Tinder is often credited with popularizing the “swipe to like” mechanism that now a number of apps – including those outside the dating space – have since adopted. In the app’s new navigation, however, swiping is taking a back seat. You can now move backward and forward between photos just by tapping instead. For example, to move to the next picture, you would tap on the right side of the screen; and to go back to the last photo, you’d tap on the left.

Meanwhile, a tap on the bottom of the photo will open up the user’s profile, allowing you to read their own text and see more information about how far away they are, their education, your shared connections, their top artists, Instagram feed, and other information.

The new design brings to mind social app Snapchat, which made gesture-based navigation a key part of its user experience. But more importantly, it seems to be Tinder’s way of embracing the popular “Story” format found on Snapchat, Instagram and elsewhere, given that users are now able to move through imagery with taps, not swipes. The format has become something of a standard on social apps today, with everyone from Facebook to Skype adopting tappable photo Stories.

But the change also means that the new Tinder app now makes user photos an even more prominent part of the experience of using Tinder – a move that means it will continue to be thought of as the ‘hot or not’ mobile app for dating. While Tinder’s photos-first mentality is part of its appeal, it may be also why it can’t shake its older reputation as a “hookup” app. Other dating app rivals are responding to Tinder’s positioning by focusing instead on relationships, as with Hinge, or on presenting a broader look at users’ profiles, as OK Cupid is doing with its photo grid and focus on questions.

In addition, now that Tinder’s interface feels more like a “Story,” it opens the door to the integration of video in the future, if Tinder wants to go that route.
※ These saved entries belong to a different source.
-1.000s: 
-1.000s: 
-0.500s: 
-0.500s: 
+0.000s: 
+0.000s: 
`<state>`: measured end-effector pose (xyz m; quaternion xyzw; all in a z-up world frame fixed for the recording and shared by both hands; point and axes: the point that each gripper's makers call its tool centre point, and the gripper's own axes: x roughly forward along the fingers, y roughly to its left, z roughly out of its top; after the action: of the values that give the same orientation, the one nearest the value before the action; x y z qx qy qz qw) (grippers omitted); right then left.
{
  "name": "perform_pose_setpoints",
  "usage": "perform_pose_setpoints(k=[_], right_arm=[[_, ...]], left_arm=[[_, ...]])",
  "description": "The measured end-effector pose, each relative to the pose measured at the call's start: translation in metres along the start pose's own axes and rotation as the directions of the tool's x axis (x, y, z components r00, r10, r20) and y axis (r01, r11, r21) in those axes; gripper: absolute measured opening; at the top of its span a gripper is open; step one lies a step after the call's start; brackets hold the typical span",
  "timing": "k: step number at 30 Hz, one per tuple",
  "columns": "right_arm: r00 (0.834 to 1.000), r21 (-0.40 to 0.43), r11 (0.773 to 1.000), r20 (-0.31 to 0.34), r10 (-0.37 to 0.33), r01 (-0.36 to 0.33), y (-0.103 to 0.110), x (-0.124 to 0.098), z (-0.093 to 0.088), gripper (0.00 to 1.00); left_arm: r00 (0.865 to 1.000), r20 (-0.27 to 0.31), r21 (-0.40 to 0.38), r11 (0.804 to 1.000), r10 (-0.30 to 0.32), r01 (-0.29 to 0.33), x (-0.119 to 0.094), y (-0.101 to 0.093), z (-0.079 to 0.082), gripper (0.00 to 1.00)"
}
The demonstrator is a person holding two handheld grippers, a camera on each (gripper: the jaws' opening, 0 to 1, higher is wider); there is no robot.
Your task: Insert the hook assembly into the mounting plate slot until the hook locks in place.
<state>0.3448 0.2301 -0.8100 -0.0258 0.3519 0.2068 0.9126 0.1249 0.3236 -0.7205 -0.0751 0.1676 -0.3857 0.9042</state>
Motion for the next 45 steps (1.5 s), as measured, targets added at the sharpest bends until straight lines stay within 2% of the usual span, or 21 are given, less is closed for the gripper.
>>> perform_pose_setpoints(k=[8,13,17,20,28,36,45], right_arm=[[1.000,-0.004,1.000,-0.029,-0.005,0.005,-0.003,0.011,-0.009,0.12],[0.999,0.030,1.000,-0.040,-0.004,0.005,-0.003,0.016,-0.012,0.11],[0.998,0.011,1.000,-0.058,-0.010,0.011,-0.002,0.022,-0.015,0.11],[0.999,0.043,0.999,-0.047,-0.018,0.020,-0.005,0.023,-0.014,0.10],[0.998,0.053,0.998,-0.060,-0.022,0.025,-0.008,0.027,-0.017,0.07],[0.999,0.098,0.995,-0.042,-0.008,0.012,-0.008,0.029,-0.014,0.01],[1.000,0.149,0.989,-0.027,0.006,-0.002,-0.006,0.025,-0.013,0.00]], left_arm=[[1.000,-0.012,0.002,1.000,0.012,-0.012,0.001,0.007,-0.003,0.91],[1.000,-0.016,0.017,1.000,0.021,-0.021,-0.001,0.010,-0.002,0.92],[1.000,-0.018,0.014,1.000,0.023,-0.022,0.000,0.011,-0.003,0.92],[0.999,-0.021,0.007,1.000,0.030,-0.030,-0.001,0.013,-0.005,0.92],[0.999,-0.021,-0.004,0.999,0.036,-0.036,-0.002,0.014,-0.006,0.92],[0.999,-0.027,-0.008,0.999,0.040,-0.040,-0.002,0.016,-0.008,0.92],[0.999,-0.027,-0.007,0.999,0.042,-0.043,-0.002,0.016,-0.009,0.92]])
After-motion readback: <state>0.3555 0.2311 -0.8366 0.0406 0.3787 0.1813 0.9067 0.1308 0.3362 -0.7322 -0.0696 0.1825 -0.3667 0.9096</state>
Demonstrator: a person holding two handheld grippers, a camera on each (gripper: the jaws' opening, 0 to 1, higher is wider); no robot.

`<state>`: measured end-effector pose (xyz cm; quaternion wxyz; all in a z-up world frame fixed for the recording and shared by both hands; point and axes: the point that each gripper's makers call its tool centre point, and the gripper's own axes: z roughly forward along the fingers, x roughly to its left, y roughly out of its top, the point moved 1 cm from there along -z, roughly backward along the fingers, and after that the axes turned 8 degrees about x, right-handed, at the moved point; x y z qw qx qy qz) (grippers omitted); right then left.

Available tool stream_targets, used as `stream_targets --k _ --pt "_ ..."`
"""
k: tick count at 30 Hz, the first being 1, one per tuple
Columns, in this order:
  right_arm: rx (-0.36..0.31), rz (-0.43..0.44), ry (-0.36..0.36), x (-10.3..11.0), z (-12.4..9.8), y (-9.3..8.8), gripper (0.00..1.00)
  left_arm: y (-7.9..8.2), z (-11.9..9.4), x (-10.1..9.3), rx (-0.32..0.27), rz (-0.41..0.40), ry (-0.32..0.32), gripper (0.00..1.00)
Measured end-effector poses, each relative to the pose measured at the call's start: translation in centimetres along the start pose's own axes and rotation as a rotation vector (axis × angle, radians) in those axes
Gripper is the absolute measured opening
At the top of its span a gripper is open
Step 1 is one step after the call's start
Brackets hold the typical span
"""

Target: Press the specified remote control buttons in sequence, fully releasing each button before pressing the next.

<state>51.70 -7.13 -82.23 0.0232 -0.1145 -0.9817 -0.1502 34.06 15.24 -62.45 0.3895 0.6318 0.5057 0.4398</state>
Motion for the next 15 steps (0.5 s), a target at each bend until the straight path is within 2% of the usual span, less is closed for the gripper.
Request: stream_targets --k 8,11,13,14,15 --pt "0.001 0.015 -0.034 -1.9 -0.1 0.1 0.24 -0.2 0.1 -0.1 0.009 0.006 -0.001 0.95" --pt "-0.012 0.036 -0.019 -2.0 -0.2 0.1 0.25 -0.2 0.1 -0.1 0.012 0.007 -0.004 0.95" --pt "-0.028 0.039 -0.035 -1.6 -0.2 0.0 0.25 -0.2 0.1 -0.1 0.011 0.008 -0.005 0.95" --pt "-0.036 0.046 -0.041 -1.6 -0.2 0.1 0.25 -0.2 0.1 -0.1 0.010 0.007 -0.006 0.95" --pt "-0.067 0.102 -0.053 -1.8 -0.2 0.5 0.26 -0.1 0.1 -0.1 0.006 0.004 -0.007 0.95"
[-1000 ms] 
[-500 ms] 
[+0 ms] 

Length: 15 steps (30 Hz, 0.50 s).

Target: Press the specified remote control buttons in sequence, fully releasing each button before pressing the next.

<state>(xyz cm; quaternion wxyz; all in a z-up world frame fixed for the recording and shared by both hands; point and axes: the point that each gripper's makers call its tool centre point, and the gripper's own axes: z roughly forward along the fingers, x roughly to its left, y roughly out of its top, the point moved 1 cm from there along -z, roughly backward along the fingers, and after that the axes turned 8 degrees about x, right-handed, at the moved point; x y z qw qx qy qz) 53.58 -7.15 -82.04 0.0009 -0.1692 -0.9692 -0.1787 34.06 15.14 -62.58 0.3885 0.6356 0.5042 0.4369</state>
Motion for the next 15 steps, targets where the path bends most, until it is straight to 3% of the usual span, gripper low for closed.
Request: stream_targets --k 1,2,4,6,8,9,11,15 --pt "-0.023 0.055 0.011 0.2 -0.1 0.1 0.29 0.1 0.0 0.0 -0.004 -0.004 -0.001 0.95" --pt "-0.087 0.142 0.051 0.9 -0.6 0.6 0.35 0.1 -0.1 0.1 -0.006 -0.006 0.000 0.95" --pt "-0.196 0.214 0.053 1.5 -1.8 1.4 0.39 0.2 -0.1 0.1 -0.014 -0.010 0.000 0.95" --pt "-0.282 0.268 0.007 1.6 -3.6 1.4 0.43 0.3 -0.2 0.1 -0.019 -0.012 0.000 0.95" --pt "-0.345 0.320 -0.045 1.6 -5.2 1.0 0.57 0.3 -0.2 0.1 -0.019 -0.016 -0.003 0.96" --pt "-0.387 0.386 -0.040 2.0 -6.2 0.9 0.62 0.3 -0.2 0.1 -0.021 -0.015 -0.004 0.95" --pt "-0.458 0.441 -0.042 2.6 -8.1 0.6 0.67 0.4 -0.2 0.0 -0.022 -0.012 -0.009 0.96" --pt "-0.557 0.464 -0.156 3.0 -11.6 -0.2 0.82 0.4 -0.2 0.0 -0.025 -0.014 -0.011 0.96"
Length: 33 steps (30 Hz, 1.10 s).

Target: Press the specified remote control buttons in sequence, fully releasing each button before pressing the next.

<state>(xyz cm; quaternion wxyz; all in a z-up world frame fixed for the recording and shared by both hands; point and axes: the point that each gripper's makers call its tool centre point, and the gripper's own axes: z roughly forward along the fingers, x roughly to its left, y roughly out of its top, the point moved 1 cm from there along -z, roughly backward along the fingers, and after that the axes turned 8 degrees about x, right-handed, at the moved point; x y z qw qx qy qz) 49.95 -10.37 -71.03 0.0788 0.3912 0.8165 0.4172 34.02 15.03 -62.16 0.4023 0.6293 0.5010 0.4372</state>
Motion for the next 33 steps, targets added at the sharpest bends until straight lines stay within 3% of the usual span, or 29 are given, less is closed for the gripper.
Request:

Beyond being a new way to tweak the app’s design for ease of use, Tinder explains that the navigational change is also focused on under-the-hood updates that will allow the app to be more flexible when it comes to future design changes in the future. The development team re-engineered Tinder’s card stack with this new design, which will allow the company to leverage the new app architecture to experiment and iterate more quickly going forward, the company explains.

Notably, the team shifted away from Objective-C to Swift on iOS, which Tinder’s iOS Architect & Engineering Manager Garo Hussenjian says is “no longer the future of iOS development;” instead, “Swift is the present,” he notes.

The end result is that the architecture is leaner, the code is cleaner, and the new swipe experience is smoother, Hussenjian adds.

Tinder says the user interface changes will be rolling out starting today to all users worldwide.